Di Mesir dan Arab Saudi, sebagian besar tahanan berada di penjara tanpa vonis atau dakwaan. Di Turki, lusinan jurnalis dibebaskan tahun 2018 setelah sempat ditahan. Namun beberapa dari mereka ditangkap lagi setelah waktu yang singkat. Laporan RSF menyebutkan, risiko penuntutan pidana sekarang meningkat.
Pada 1 Desember, ada 57 profesional media di seluruh dunia telah diculik, terutama di Suriah (30), Yaman (15), Irak (11) dan Ukraina (1). Pemberontak Houthi di Yaman dan separatis di Ukraina timur memperlakukan sandera sebagai “tahanan,” yang didakwa dengan kejahatan berat dan dijatuhi hukuman tinggi.
Jurnalis paling banyak ditahan di Cina
Berita baiknya adalah bahwa jumlah pembunuhan jurnalis secara global turun signifikan dibandingkan tahun-tahun sebelumnya. Pada 2018, 87 jurnalis profesional, jurnalis warga dan pekerja media terbunuh, sedangkan dalam 11 bulan pertama tahun 2019 jumlahnya turun menjadi 49 – angka terendah dalam 16 tahun.

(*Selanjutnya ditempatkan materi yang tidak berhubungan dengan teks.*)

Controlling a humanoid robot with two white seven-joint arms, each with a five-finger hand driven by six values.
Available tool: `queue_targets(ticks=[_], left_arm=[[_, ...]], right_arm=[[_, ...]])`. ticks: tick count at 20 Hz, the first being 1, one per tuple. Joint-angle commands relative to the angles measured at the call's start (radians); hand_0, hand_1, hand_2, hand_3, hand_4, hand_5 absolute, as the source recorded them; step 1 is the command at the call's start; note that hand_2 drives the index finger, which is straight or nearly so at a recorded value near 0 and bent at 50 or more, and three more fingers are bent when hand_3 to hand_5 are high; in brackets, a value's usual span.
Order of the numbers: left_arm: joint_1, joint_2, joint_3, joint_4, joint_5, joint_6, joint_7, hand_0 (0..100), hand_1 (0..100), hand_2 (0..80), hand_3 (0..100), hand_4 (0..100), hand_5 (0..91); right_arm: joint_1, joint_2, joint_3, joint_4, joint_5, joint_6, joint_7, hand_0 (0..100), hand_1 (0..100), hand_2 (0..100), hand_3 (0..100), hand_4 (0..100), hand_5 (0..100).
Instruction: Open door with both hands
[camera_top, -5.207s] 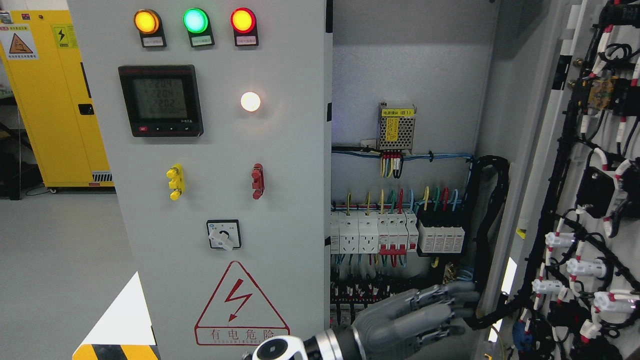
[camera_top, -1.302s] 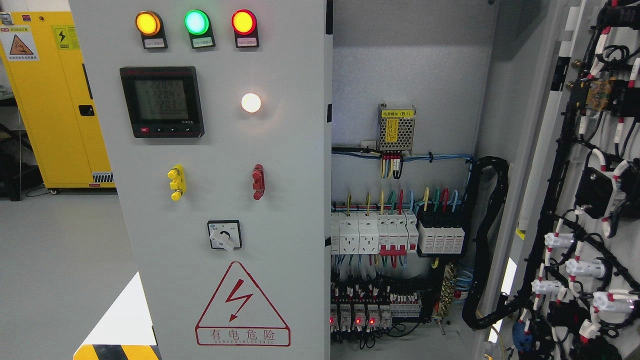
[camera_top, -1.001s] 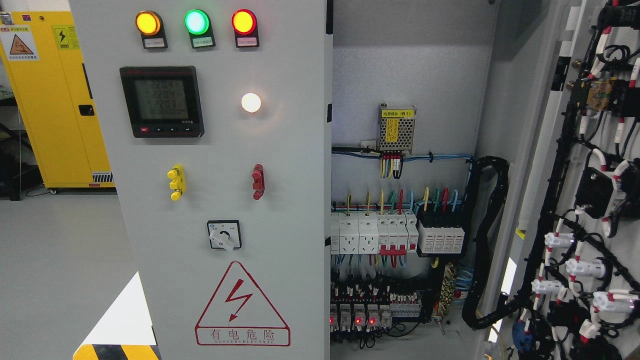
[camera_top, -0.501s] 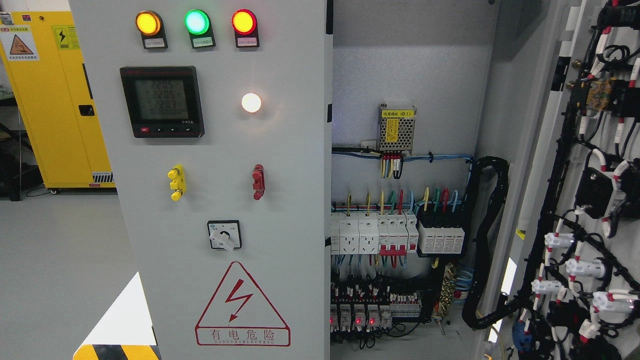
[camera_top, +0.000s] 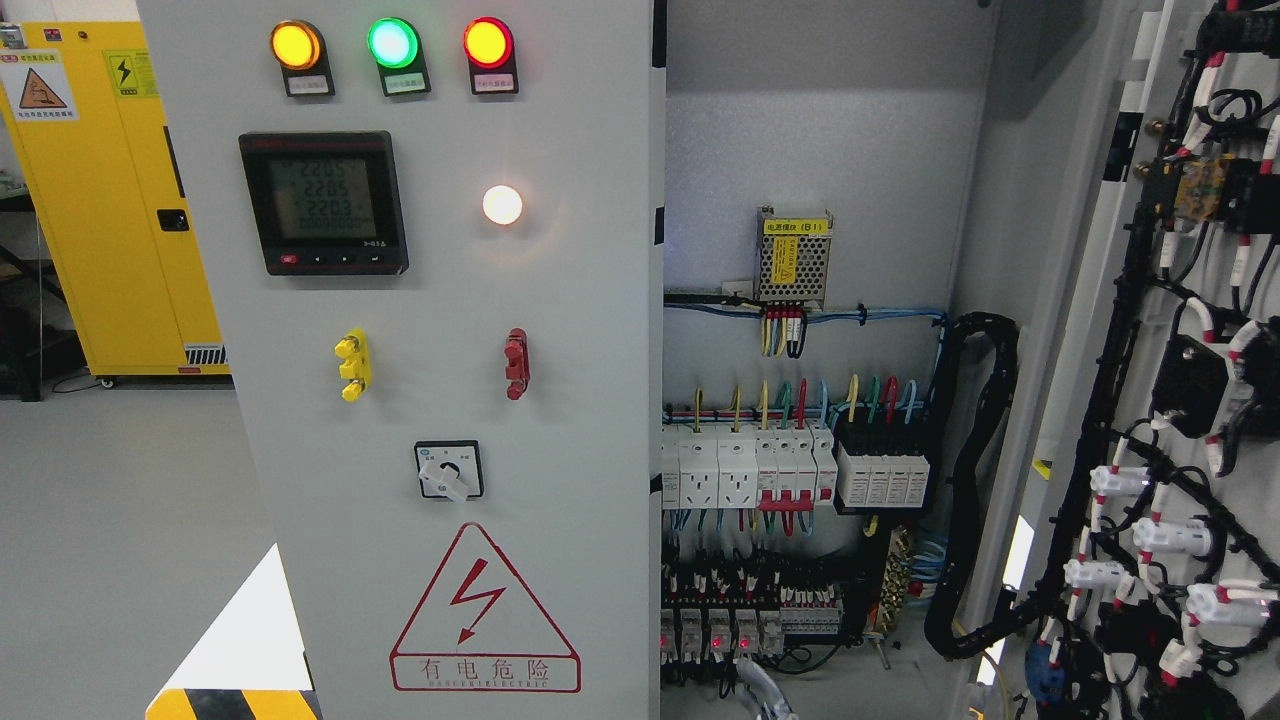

Berbeda dengan kasus pembunuhan, jumlah jurnalis yang dipenjara justru naik pada tahun 2019. Awal Desember ada 389 jurnalis dan pekerja media yang dipenjara karena pekerjaan mereka, sekitar 12% lebih banyak dari tahun sebelumnya.
Sebagian besar yang ditahan ada di Cina, di mana jumlah jurnalis yang ditahan berlipat ganda dalam waktu satu tahun, 60 menjadi 120 orang. Lebih dari 40% adalah jurnalis warga (citizen journalist), yaitu orang tanpa pelatihan jurnalistik berbagi konten pribadi dengan publik.
Sekalipun ada penyensoran yang lebih ketat di Cina, banyak jurnalis warga di Cina tetap telah mencoba menyebarkan informasi independen secara online. Akibatnya, mereka dituduh telah melakukan “spionase” atau “separatisme.”